Da allora l'estensione giudiziaria di tutela alle coppie e alle famiglie di fatto, con rilievo anche all'interesse e al benessere di eventuali figli, si può dire abbia galoppato, nel tentativo di porre rimedi garantisti tutte le volte che i due, per tutta una serie di ragioni, non "vissero felici e contenti". Perché il punto è ovviamente questo, capire il da farsi quando uno dei due non può o non vuole più continuare lo scambio emotivo/patrimoniale. È allora che casa e soldi diventano motivo di accesa discordia, proprio come succede per separati e divorziati, in verità. Di sicuro chi convive, oggi ha modo di salvaguardare il suo diritto di abitazione; vuoi perché - anche in assenza di figli - si subentra nel contratto di locazione stipulato tra l'ente pubblico e il compagno morto (Cassazione 3548/2013); vuoi perché non si può buttar fuori casa su due piedi un partner - il proprio o quello del parente scomparso - dal momento che la convivenza more uxorio determina una detenzione qualificata dell'immobile (Cassazione 7/2014 e 7214/2013).

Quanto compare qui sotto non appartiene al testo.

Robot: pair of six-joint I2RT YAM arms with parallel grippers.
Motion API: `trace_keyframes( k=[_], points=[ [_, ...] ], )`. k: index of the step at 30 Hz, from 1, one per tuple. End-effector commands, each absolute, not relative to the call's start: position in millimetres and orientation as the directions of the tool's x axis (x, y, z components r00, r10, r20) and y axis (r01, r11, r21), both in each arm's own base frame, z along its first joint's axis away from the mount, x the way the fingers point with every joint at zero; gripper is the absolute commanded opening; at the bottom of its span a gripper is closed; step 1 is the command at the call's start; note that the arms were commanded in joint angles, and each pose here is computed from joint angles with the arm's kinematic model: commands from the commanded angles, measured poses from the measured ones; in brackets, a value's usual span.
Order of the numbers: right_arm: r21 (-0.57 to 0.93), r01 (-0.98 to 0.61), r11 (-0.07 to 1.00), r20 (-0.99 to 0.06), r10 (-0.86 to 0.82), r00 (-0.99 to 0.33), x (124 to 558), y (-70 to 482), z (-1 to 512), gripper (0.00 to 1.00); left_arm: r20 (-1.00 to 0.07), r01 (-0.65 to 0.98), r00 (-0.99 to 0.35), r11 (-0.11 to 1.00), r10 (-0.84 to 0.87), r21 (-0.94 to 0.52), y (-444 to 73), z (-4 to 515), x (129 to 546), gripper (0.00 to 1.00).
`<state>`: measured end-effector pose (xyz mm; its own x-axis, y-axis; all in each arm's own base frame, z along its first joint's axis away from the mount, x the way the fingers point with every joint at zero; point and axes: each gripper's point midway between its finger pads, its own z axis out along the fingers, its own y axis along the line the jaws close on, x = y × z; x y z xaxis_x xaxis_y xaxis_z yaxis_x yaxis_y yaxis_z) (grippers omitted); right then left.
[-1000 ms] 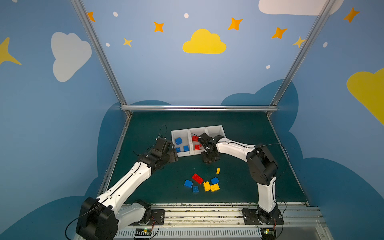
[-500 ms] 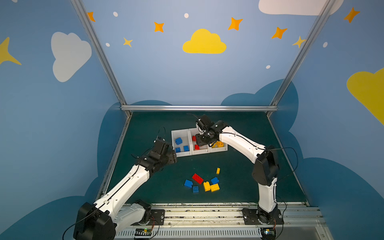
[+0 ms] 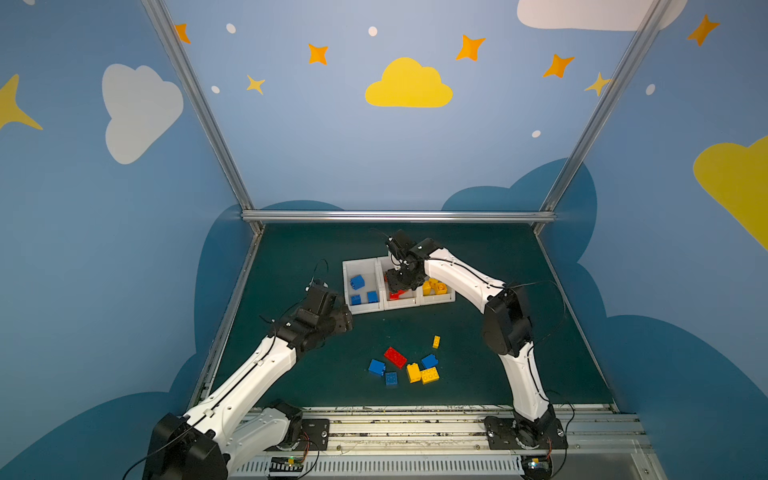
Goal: Sort the legos into containers by color
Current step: 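Lift the red brick with the right gripper into the middle compartment and release, then grasp a large red brick in the pile with the left gripper while the right withdraws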
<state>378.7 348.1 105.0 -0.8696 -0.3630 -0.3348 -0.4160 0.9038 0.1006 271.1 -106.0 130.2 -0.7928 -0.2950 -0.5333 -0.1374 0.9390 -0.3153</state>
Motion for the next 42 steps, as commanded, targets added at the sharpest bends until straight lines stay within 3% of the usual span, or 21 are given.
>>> trace_keyframes(
  k=[1, 16, 24, 42],
  points=[
    [0.101, -0.413, 0.905, -0.363, -0.353, -0.863, 380.2, 344.7, 125.8, 0.68, -0.525, -0.143, -0.795, 0.935, -0.303, -0.324, -106.5, 128.8, 270.9, 0.81],
    [0.144, -0.388, 0.91, -0.445, -0.291, -0.847, 366.4, 325.2, 176.1, 0.65, -0.52, -0.009, -0.828, 0.932, -0.21, -0.362, -129.2, 128.2, 272.6, 0.81],
    [0.16, -0.3, 0.941, -0.453, -0.2, -0.869, 348.4, 280.3, 182.7, 0.65, -0.51, 0.164, -0.86, 0.936, -0.019, -0.311, -161.1, 121.0, 260.6, 0.81],
    [0.168, -0.13, 0.977, -0.399, -0.053, -0.916, 320.1, 211.6, 158.3, 0.65, -0.324, 0.508, -0.84, 0.84, 0.435, -0.192, -247.3, 72.6, 215.4, 0.8]
  ],
)
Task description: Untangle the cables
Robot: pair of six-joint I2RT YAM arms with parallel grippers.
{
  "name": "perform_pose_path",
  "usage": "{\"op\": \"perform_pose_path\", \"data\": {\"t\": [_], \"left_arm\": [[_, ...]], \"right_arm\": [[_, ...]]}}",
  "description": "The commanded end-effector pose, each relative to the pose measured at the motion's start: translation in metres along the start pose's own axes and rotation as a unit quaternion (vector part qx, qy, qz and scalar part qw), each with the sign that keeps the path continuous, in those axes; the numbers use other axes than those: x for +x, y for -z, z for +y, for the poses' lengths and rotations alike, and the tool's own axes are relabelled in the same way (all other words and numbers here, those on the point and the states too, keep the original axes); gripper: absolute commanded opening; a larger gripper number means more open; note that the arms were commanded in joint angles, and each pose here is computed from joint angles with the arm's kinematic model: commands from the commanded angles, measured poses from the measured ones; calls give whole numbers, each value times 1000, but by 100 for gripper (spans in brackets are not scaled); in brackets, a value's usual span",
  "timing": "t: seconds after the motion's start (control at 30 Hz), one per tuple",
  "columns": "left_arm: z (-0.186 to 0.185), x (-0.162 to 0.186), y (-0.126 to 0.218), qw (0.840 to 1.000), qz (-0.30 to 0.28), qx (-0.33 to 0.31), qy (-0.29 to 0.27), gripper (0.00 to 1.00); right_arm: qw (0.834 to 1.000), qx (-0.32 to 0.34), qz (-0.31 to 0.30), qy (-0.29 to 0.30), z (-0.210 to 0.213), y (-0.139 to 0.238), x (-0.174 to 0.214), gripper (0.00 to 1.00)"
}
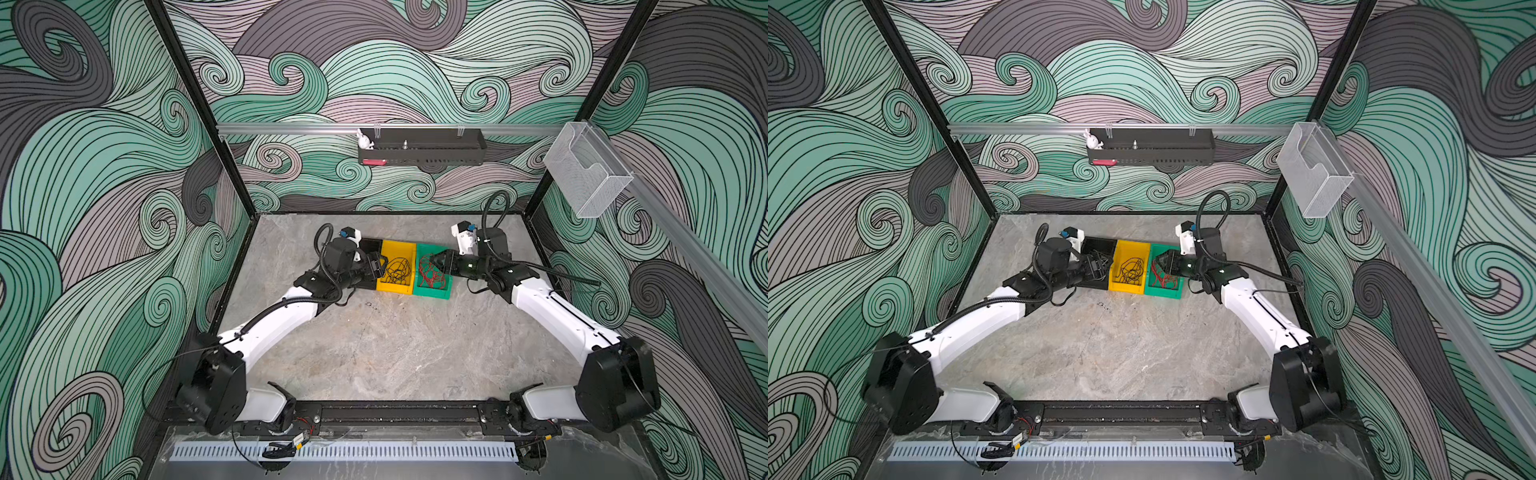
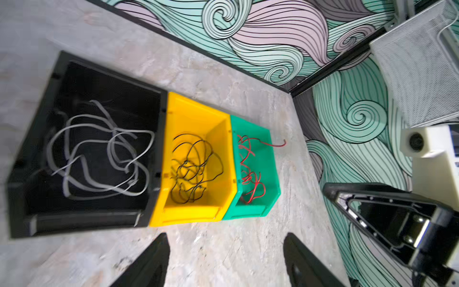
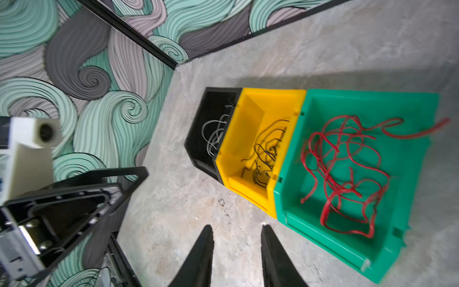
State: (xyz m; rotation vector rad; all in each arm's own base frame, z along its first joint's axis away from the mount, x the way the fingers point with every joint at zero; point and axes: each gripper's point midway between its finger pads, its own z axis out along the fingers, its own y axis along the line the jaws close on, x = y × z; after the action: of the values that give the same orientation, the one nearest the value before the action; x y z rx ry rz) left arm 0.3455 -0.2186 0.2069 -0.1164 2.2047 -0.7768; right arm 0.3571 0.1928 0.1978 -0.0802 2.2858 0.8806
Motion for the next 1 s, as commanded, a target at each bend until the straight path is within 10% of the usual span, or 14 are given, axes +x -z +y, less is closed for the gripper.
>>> {"op": "perform_pose_path", "data": {"t": [0.0,0.33,0.67,0.97], "left_arm": [[43,9,28,996,-27,-81,-21,75],[145,5,97,953,-158,-255,-47,90],[208,-30,124,878,-232,-405,-109,92],[242,-46,97,868,-207,-426,-148,94]], "right_arm": [[997,68,-20,2,-30,12,8,45],[948,292,-124,-21,-124,66,20,99],[869,446,-209,46,-176,113,9,100],[833,494,-241,63,-207,118,-3,100]]}}
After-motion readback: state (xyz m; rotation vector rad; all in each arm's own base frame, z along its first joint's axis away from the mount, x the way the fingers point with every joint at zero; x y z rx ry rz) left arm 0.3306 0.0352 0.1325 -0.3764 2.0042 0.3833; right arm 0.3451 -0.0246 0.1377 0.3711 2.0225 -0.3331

Quanto ai soldi destinati al progetto di vita insieme, eventuali contribuzioni di un convivente all'altro «vanno intese come adempimenti che la coscienza sociale ritiene doverosi nell'ambito di un consolidato rapporto affettivo», certo non "blindato" come il matrimonio, ma comunque improntato a collaborazione e assistenza morale e materiale (da ultimo Cassazione 1277/2014).
I contratti di convivenza
Il silenzio legislativo però è particolarmente assordante in relazione alla regolamentazione delle unioni omosessuali a fronte delle numerose sollecitazioni arrivate da Cassazione e Corte costituzionale - spesso costrette ad affermare i propri limiti di intervento - ogni volta che si sono trovate a discutere di nozze gay.
Al momento l'unica prospettiva di visibilità legale per tutti, almeno sotto il profilo materiale, sembrerebbe quella dei contratti di convivenza, lanciati dai notai italiani lo scorso anno. Sono accordi, che devono risultare da apposito atto scritto, con cui la coppia regolamenta l'assetto patrimoniale e alcuni limitati aspetti inerenti i rapporti personali. Un'iniziativa che ha soddisfatto il Notariato almeno per quanto riguarda la sensibilizzazione sul tema dell'importanza della prevenzione di conflitti post rottura, ma che ha sorpreso per la resistenza all'impegno soprattutto delle giovani coppie. Al momento di sottoscrivere qualcosa di vincolante, i conviventi, d'altronde restii agli oneri e ai rischi del matrimonio, si tirano indietro. «A quanto pare - spiega Domenico Cambareri, consigliere nazionale notariato con delega alla comunicazione - la stessa società che reclama tutela non è pronta psicologicamente ad assumersene la responsabilità».